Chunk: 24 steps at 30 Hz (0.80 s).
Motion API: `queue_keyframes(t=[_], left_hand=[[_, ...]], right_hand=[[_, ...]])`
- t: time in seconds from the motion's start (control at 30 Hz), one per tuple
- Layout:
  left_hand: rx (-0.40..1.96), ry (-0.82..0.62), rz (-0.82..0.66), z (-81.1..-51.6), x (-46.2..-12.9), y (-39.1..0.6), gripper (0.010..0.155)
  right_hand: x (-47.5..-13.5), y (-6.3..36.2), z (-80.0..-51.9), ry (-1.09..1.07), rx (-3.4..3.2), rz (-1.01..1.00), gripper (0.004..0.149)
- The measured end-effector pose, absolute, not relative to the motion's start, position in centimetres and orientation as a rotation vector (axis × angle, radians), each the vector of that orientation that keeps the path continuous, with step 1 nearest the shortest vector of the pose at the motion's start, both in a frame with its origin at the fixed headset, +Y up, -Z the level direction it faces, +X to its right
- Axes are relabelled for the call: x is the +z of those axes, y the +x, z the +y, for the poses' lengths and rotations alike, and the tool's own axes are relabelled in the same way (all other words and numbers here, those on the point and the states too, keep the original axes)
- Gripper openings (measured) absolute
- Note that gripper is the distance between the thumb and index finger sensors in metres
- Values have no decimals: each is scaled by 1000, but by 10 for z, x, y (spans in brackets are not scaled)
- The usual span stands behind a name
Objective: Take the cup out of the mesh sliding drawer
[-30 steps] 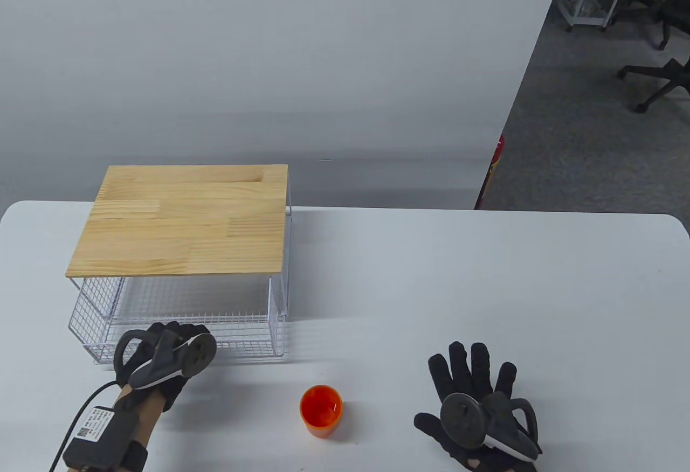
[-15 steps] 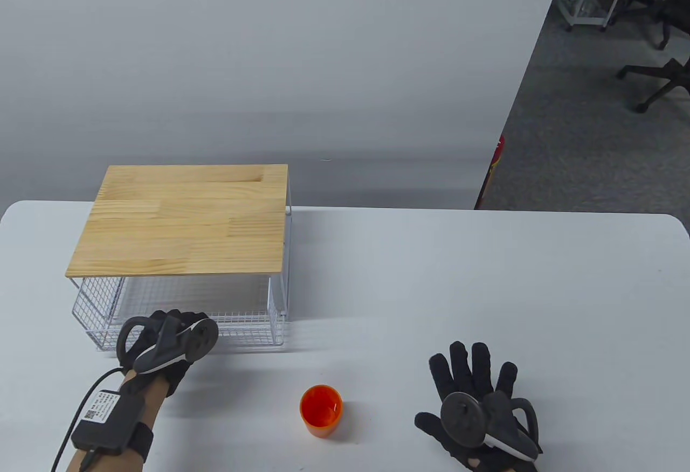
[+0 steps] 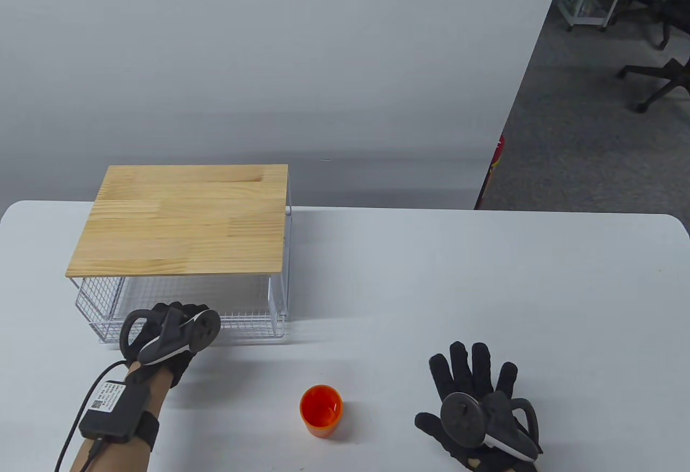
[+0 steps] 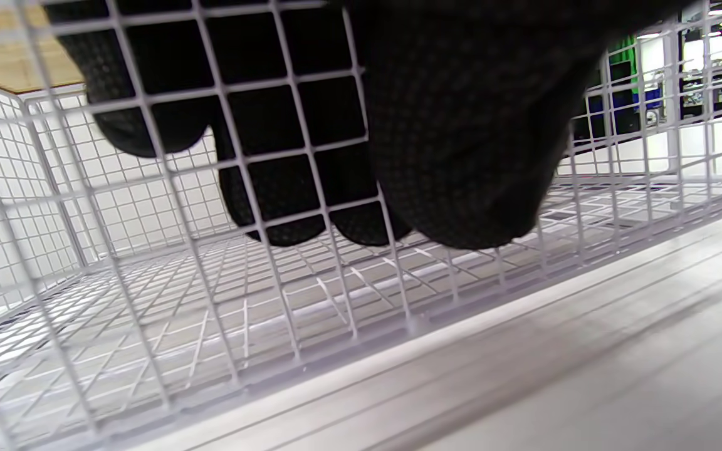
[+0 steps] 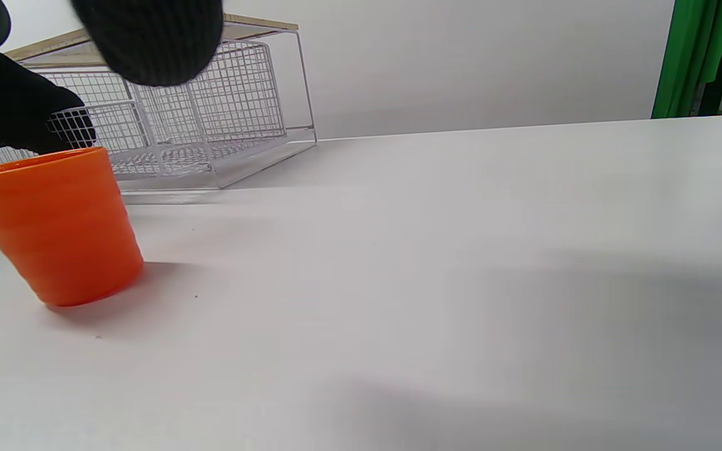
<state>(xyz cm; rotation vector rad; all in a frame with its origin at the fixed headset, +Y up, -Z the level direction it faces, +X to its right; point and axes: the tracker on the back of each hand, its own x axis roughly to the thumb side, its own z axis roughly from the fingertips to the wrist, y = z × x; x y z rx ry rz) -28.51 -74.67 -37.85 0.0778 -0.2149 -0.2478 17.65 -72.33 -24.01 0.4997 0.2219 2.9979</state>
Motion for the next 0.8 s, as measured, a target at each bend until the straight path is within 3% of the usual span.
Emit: queue_keyframes(t=[0.8], left_hand=[[-250,98,-149,-749,-401,-283,34]], right_hand=[[-240,175,-724,500,3004,233,91]])
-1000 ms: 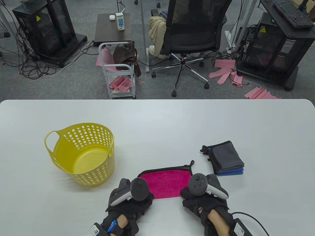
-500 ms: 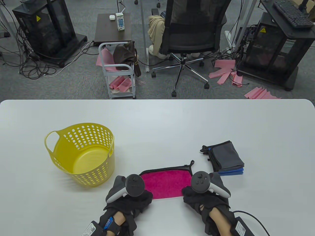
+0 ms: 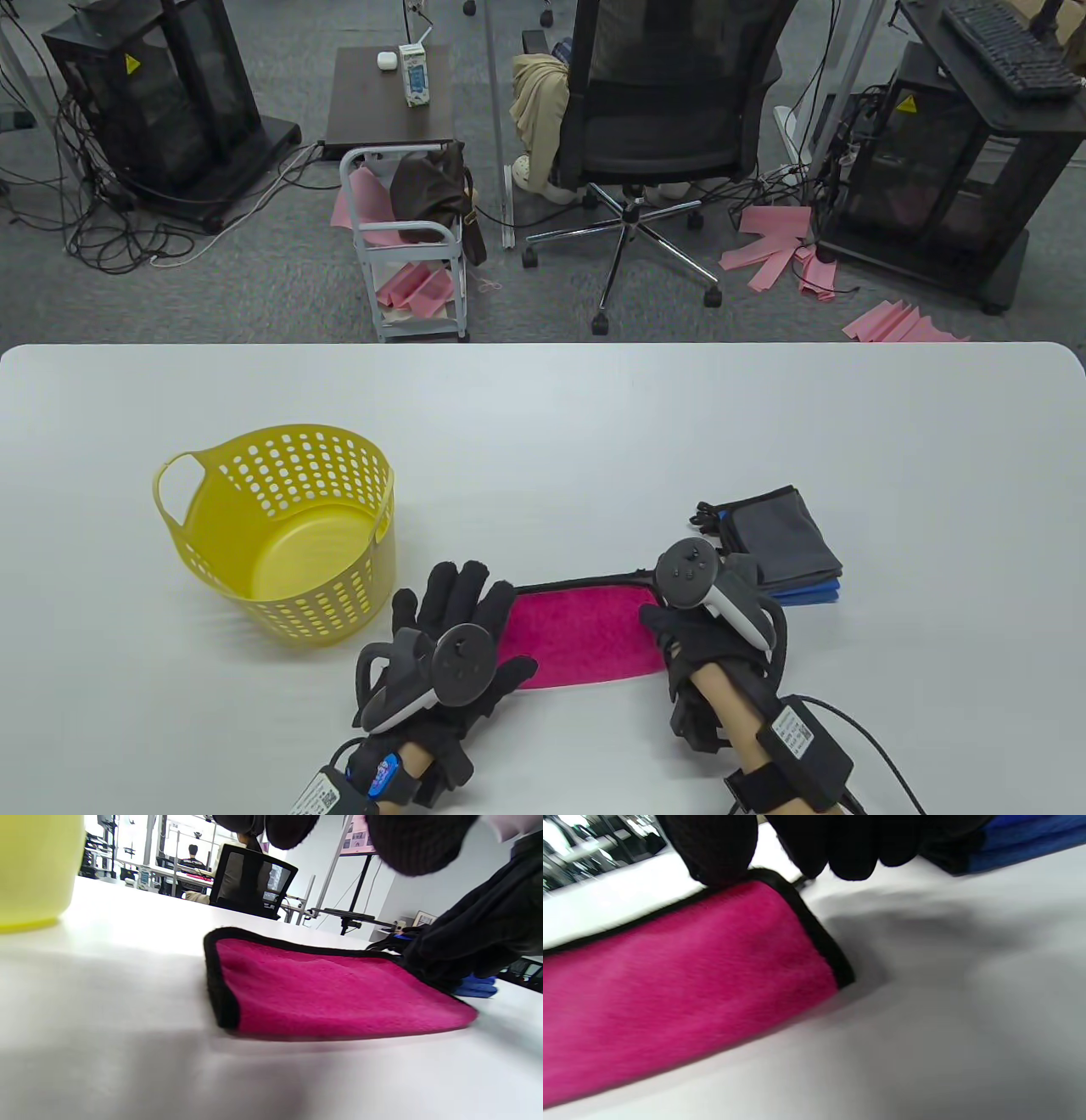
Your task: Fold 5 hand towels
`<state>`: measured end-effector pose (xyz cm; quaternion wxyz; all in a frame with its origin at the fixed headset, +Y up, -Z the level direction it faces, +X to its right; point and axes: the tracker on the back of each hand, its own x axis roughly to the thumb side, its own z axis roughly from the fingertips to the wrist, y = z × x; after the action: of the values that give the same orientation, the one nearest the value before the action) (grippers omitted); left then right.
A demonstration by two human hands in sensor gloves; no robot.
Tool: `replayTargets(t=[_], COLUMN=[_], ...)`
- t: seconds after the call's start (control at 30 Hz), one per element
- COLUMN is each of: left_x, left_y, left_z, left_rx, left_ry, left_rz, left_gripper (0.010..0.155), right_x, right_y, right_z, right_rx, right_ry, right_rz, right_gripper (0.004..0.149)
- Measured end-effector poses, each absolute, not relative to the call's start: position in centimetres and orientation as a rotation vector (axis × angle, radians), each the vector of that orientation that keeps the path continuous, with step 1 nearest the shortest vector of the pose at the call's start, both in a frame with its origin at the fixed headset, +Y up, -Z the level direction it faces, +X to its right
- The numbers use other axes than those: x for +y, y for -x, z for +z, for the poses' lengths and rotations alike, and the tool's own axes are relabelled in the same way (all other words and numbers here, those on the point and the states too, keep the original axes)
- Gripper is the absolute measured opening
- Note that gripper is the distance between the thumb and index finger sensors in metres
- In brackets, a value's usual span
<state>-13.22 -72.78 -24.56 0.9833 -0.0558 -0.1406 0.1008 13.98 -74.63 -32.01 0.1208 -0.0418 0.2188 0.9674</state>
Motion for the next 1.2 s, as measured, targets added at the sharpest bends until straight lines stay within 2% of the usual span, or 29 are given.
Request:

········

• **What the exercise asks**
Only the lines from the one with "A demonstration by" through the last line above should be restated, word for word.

• **Response box**
A demonstration by two human hands in sensor gloves; no robot.
Tool: `replayTargets(t=[_], COLUMN=[_], ...)`
- t: seconds after the call's start (control at 30 Hz), one per element
- COLUMN is each of: left_x, left_y, left_z, left_rx, left_ry, left_rz, left_gripper (0.010..0.155), right_x, right_y, right_z, right_rx, right_ry, right_rz, right_gripper (0.004..0.149)
- Measured end-effector poses, each absolute, not relative to the call's start: position in centimetres and orientation as a rotation vector (axis × angle, radians), each the vector of that orientation that keeps the path continuous, with step 1 nearest the shortest vector of the pose at the call's start, both in a frame with its origin at the fixed headset, +Y up, -Z the level direction it faces, +X to its right
- The numbers use other axes than those: x for +y, y for -x, z for +z, for the poses' lengths and rotations alike, and the tool's own axes are relabelled in the same way (all other words and numbers here, those on the point and the states too, keep the original axes)
- Gripper is the absolute measured opening
- Note that gripper is the distance between the thumb and index finger sensors in metres
- In brackets, a value's usual span
<state>-13.22 -72.78 -24.56 0.9833 -0.0558 -0.1406 0.1008 13.98 -74.63 -32.01 0.1208 -0.0418 0.2188 0.9674</state>
Motion for the next 1.2 s, as measured, targets added at the sharpest bends until straight lines stay within 2% of the usual span, or 29 are given.
Request:

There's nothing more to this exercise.